Again, since this doesn't conflict with JMS it could be added to our API.

> If you want to have very fine grain flow controlling. The JMS impl deals
> with only message units and use window mode (however we should make the byte
> units configurable). If your application needs to switch between the
> different flow control modes and/or change byte/message credits dynamically
> as part of application logic then using the AMQP API makes sense.

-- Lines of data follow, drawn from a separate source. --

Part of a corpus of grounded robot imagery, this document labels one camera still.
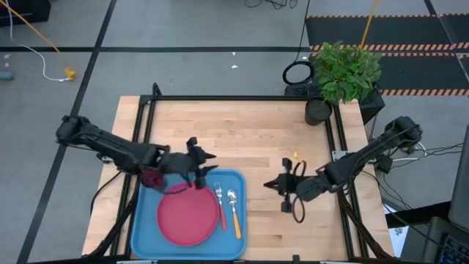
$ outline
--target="black floor mat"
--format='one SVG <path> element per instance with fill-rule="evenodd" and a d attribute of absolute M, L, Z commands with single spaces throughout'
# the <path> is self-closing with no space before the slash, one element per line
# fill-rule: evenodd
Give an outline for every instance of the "black floor mat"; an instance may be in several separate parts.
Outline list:
<path fill-rule="evenodd" d="M 469 48 L 469 14 L 443 14 L 440 16 L 451 41 L 457 47 Z"/>
<path fill-rule="evenodd" d="M 309 45 L 320 49 L 323 42 L 359 45 L 368 16 L 310 16 L 306 20 Z M 373 17 L 366 44 L 374 51 L 443 51 L 451 48 L 436 15 Z"/>
<path fill-rule="evenodd" d="M 460 54 L 459 60 L 467 74 L 469 74 L 469 54 Z"/>
<path fill-rule="evenodd" d="M 454 54 L 385 53 L 380 64 L 384 95 L 469 95 L 469 82 Z"/>

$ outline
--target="blue tray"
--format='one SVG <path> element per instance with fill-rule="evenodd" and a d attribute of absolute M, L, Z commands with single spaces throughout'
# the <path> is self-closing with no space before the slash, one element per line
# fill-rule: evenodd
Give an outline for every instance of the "blue tray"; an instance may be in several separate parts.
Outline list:
<path fill-rule="evenodd" d="M 179 175 L 167 175 L 168 188 L 184 182 Z M 207 186 L 213 191 L 218 181 L 223 189 L 222 203 L 227 230 L 218 221 L 215 231 L 204 242 L 195 246 L 176 246 L 161 234 L 156 222 L 156 209 L 163 195 L 140 185 L 135 221 L 133 222 L 130 247 L 133 253 L 145 260 L 235 260 L 246 248 L 246 183 L 244 177 L 233 169 L 214 169 L 206 176 Z M 235 205 L 240 222 L 241 239 L 236 239 L 233 212 L 226 192 L 232 189 L 238 195 Z"/>

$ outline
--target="fork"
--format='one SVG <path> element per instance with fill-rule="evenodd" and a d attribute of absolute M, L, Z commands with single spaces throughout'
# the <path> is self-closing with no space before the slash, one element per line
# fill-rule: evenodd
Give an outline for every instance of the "fork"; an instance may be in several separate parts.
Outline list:
<path fill-rule="evenodd" d="M 223 212 L 223 205 L 221 204 L 222 191 L 219 182 L 215 182 L 215 195 L 218 197 L 218 204 L 220 205 L 221 228 L 226 230 L 225 214 Z"/>

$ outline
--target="orange striped tape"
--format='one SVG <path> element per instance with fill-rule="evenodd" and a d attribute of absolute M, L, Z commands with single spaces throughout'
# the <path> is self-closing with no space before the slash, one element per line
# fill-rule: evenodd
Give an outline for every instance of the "orange striped tape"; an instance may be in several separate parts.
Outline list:
<path fill-rule="evenodd" d="M 469 89 L 385 89 L 383 95 L 469 95 Z"/>
<path fill-rule="evenodd" d="M 340 48 L 357 47 L 358 45 L 341 45 Z M 365 45 L 366 51 L 452 51 L 455 48 L 469 48 L 469 42 L 456 44 L 377 44 Z M 322 45 L 312 45 L 309 47 L 312 51 L 321 51 Z"/>
<path fill-rule="evenodd" d="M 310 57 L 316 57 L 317 52 L 309 54 Z M 393 53 L 381 53 L 381 56 L 456 56 L 454 53 L 449 52 L 393 52 Z M 460 54 L 459 58 L 463 57 L 469 58 L 469 54 Z"/>
<path fill-rule="evenodd" d="M 442 14 L 439 14 L 438 16 L 442 17 L 445 15 L 469 15 L 469 14 L 467 13 L 442 13 Z"/>
<path fill-rule="evenodd" d="M 368 18 L 369 15 L 309 15 L 306 18 Z M 436 15 L 374 15 L 374 18 L 436 18 Z"/>
<path fill-rule="evenodd" d="M 454 53 L 448 52 L 401 52 L 401 53 L 381 53 L 381 56 L 456 56 Z"/>

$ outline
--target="yellow object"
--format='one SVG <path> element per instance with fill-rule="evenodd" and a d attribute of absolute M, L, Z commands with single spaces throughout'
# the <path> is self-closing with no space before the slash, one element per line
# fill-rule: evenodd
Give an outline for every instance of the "yellow object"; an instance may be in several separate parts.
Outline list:
<path fill-rule="evenodd" d="M 293 158 L 295 158 L 295 160 L 298 161 L 298 163 L 302 163 L 302 162 L 303 162 L 303 160 L 298 157 L 298 153 L 297 153 L 297 152 L 294 152 L 294 153 L 293 153 Z"/>
<path fill-rule="evenodd" d="M 50 40 L 48 40 L 46 37 L 44 37 L 37 29 L 35 29 L 26 19 L 24 19 L 18 12 L 14 11 L 13 8 L 11 8 L 8 4 L 6 4 L 3 0 L 0 0 L 0 4 L 3 4 L 9 11 L 11 11 L 13 14 L 15 14 L 17 17 L 19 17 L 26 25 L 29 26 L 34 33 L 36 33 L 39 37 L 41 37 L 44 41 L 46 41 L 58 54 L 62 55 L 64 59 L 70 63 L 73 66 L 76 66 L 72 61 L 70 61 Z M 72 81 L 75 78 L 76 71 L 72 71 L 68 68 L 65 69 L 65 75 Z"/>
<path fill-rule="evenodd" d="M 372 23 L 372 18 L 374 16 L 374 13 L 376 12 L 376 7 L 378 6 L 378 2 L 379 0 L 374 0 L 372 14 L 368 18 L 368 23 L 366 23 L 365 32 L 363 33 L 363 37 L 361 38 L 361 44 L 359 48 L 363 48 L 363 45 L 365 45 L 365 39 L 366 39 L 366 35 L 368 34 L 369 25 Z"/>
<path fill-rule="evenodd" d="M 233 222 L 234 222 L 234 230 L 236 231 L 236 238 L 241 239 L 240 222 L 237 220 L 237 214 L 235 210 L 233 210 Z"/>
<path fill-rule="evenodd" d="M 75 79 L 75 74 L 76 72 L 70 70 L 69 68 L 65 68 L 65 75 L 69 80 L 73 81 Z"/>

I think it would be interesting to see if we could add this into the
JMS API. I need to understand the flow control in 0-10 a bit more
before I could really comment however.

> If your application is extreamly sensitive to latencies etc then you may
> wanna use the low level API to have a very tightly coupled implementation
> with your application where you can try to optimize it heavily for your use.
> Another reason would be if you are running on a Realtime java JVM you can
> use the low level API and build your functionality using Realtime constructs
> such as RealTimeThreads, NoHeapRealTimeThreads and using the fancy memory
> model for appropriately partitioning your object in importal and scope
> memory. You can also write your own IO model using real time constructs as
> it is pluggable in the current code.

I think whatever the API that is provided, whether it is AMQP based or
not, the above will be tricky particularly plugging in your own IO
model unless that was designed into the API implementation.